Я была еще слишком мала, чтобы как следует порадовать изощренную в пытках звериную душу Зарги, и она ночью уморила еще одного пленного оборотня. Запытала в постели. Стражницы по ее приказу заставляли меня смотреть на этот ужас. Хоть я и отворачивалась, и глаза закатывала, но увидела достаточно отвратительного. Боги, как же я их всех ненавидела! До сих пор трясет.
Бежала я с помощью богини, навеявшей чары на принцессу и ее свиту. Повезло: ночь была безоблачной, и луна светила в полную силу. Я сломала ножом запор и выскользнула из своей клетки, так же освободила последнего оставшегося в живых волколака. Он меня и вывез к нашим в Серые Холмы.
И конечно, я не стала рассказывать Дьяру, как я напоследок поиздевалась над его сестрой. Наверняка он давно уже наслышан о том случае. А теперь понял, кто за одну ночь вырастил на его сестрице и ее свите многометровые волосы во всех местах и связал их друг с другом в самых неприличных позах. Я придала и без того жестким волосам демониц крепость и тяжесть железных цепей. У них один выход оставался – побриться налысо. Топором. А на голую Заргу еще и натуральную свинью сверху положила. Оборотень помог мне доволочь усыпленного мной хряка из ближайшего селения.
Детская месть, да. Но я и была тогда ребенком. Оборотень, помнится, предлагал попросту перегрызть горло всем демоницам.
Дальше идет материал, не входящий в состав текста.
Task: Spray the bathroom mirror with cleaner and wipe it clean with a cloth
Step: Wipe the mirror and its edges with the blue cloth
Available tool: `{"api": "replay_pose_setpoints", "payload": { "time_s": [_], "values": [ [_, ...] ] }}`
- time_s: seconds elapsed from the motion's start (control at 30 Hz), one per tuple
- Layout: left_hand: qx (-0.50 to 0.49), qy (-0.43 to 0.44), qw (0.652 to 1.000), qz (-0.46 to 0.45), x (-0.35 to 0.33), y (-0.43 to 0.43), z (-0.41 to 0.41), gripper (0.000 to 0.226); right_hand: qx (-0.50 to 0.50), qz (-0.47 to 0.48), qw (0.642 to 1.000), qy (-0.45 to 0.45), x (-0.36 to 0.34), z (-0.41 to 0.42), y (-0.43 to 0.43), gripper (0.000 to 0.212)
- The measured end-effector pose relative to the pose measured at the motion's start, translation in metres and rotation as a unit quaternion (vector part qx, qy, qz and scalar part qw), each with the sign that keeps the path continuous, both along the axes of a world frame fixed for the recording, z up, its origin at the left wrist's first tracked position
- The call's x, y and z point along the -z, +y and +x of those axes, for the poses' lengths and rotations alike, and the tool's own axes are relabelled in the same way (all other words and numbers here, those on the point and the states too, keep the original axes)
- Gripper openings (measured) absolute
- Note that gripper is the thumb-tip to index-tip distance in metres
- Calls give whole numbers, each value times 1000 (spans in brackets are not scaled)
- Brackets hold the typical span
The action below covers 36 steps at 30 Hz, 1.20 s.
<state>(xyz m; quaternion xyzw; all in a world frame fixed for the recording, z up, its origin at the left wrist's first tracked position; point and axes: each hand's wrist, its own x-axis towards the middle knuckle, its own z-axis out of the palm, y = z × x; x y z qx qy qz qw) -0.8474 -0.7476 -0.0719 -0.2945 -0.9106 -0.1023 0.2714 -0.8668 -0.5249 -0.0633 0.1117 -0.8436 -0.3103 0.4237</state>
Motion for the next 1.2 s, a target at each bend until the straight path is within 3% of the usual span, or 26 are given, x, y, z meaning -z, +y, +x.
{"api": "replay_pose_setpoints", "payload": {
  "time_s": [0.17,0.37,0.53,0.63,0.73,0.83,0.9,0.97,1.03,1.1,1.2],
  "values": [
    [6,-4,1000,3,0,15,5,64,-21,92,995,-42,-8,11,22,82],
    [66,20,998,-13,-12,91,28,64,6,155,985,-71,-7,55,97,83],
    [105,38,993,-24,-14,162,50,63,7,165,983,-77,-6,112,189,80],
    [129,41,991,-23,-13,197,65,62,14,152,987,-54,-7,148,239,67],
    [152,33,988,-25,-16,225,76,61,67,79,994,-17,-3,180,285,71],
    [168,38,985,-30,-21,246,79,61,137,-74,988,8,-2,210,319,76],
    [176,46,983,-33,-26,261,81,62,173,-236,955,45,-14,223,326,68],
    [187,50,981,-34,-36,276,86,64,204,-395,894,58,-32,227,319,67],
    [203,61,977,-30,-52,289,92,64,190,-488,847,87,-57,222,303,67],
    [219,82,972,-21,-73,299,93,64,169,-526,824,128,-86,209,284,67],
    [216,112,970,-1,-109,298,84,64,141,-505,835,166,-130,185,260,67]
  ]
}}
Жаль, богиня запретила. До сих пор жаль. Я тогда еще не усвоила главное правило воина: не оставляй врага в живых, если не можешь использовать его жизнь во благо.
Глава 6
Легенда номер один
За время моего рассказа Дьяр незаметно переместился и теперь сидел напротив, держал мои ладони и успокаивающе поглаживал. Я с головой ушла в воспоминания, не сразу заметила. Очнулась, когда он добычу поднес к губам и поцеловал кончики пальцев.
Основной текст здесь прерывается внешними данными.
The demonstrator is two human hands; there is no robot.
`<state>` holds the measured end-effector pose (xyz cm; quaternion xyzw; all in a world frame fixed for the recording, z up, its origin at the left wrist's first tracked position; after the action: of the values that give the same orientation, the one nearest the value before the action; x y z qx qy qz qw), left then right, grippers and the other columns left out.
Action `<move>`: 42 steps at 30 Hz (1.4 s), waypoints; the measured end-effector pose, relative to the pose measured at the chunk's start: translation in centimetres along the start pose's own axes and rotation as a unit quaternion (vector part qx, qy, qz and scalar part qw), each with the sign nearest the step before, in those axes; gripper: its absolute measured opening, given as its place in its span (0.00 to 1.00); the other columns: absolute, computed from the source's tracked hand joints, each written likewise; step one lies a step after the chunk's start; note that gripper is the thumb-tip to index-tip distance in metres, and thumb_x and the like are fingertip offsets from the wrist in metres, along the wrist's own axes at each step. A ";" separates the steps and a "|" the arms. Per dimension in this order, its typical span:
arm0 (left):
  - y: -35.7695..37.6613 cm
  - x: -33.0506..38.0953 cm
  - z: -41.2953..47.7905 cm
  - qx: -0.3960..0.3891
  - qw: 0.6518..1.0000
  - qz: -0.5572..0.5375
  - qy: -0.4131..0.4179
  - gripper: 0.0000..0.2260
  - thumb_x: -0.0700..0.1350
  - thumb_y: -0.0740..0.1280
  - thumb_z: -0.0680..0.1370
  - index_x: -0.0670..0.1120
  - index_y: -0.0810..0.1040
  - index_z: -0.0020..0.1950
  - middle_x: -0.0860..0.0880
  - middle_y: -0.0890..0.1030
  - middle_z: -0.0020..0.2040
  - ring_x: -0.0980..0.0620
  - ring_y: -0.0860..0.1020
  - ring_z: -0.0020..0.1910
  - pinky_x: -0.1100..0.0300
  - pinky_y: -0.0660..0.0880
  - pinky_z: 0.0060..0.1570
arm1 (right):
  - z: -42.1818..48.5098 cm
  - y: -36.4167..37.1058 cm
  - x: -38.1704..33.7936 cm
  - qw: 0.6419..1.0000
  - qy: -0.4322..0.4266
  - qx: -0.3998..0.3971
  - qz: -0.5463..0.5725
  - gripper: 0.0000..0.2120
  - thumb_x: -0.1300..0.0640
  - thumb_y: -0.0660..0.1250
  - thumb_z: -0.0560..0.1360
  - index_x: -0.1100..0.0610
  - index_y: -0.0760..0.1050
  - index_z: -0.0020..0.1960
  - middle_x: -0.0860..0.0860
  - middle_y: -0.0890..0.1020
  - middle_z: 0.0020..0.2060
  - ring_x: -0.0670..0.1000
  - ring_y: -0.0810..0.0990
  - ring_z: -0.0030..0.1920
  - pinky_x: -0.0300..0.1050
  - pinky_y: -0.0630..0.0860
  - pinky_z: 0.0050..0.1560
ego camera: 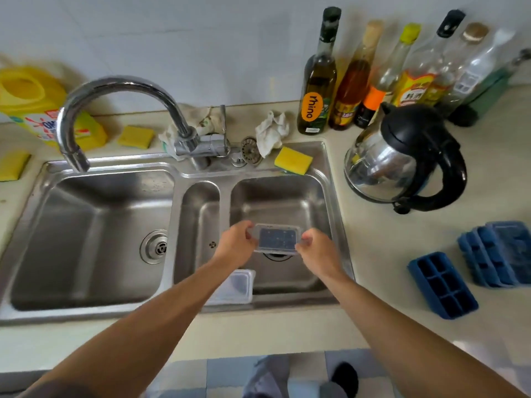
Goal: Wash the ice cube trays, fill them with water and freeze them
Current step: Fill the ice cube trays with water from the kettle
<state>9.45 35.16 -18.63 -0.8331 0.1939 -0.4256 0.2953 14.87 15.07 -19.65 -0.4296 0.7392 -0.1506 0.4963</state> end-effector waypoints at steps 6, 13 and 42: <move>4.2 -0.6 6.0 -0.074 0.993 0.094 -0.022 0.14 0.39 0.68 0.79 0.42 0.76 0.64 0.42 0.82 0.54 0.46 0.82 0.47 0.53 0.82 0.49 | 4.5 2.7 3.1 0.997 0.064 -0.040 -0.011 0.05 0.58 0.66 0.81 0.59 0.76 0.55 0.52 0.79 0.45 0.50 0.77 0.43 0.38 0.66 0.33; 7.5 -3.7 10.4 -0.120 0.979 0.161 -0.043 0.11 0.41 0.69 0.79 0.40 0.76 0.60 0.42 0.79 0.51 0.49 0.75 0.44 0.57 0.72 0.42 | 8.0 7.0 5.0 0.992 0.101 -0.078 0.015 0.03 0.61 0.66 0.80 0.59 0.77 0.53 0.53 0.79 0.46 0.45 0.75 0.38 0.36 0.64 0.30; 10.4 -7.5 13.6 -0.094 0.983 0.051 -0.149 0.12 0.40 0.58 0.83 0.39 0.78 0.61 0.40 0.81 0.55 0.44 0.78 0.48 0.54 0.73 0.45 | 11.1 9.8 7.8 0.971 0.219 -0.078 0.065 0.07 0.64 0.62 0.82 0.62 0.79 0.54 0.61 0.83 0.49 0.61 0.86 0.47 0.58 0.85 0.47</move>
<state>15.71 36.08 -36.24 -0.9002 0.2292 -0.2605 0.2632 18.62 16.96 -35.93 -0.3747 0.8654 -0.1506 0.2966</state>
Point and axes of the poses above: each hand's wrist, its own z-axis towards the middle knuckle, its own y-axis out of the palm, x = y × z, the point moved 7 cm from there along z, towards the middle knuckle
– Она тебя больше не тронет, Лика. Никогда! – Синие глаза сверкнули еле сдерживаемым гневом. – Я позабочусь.
Я вырвала ладони и отвернулась, процедив:
– Я сама об этом позабочусь. И ты тоже меня не трогай, отойди подальше. Вы с ней одинаковые.
– Не одинаковые. Совсем.
– Тебе напомнить о том, как появилась на моем теле уродливая печать? Чем ты лучше своей сестры? Оба наслаждаетесь чужой болью и унижением. Оставь меня в покое.
Он хотел возразить, но тяжело вздохнул и поднялся.
– Хорошо, я оставлю. Ненадолго. И скоро вернусь. А чтобы ты не сбежала… – он прошел к двери, распахнул и крикнул в пустоту темного зала: – Госпожа Кикерис!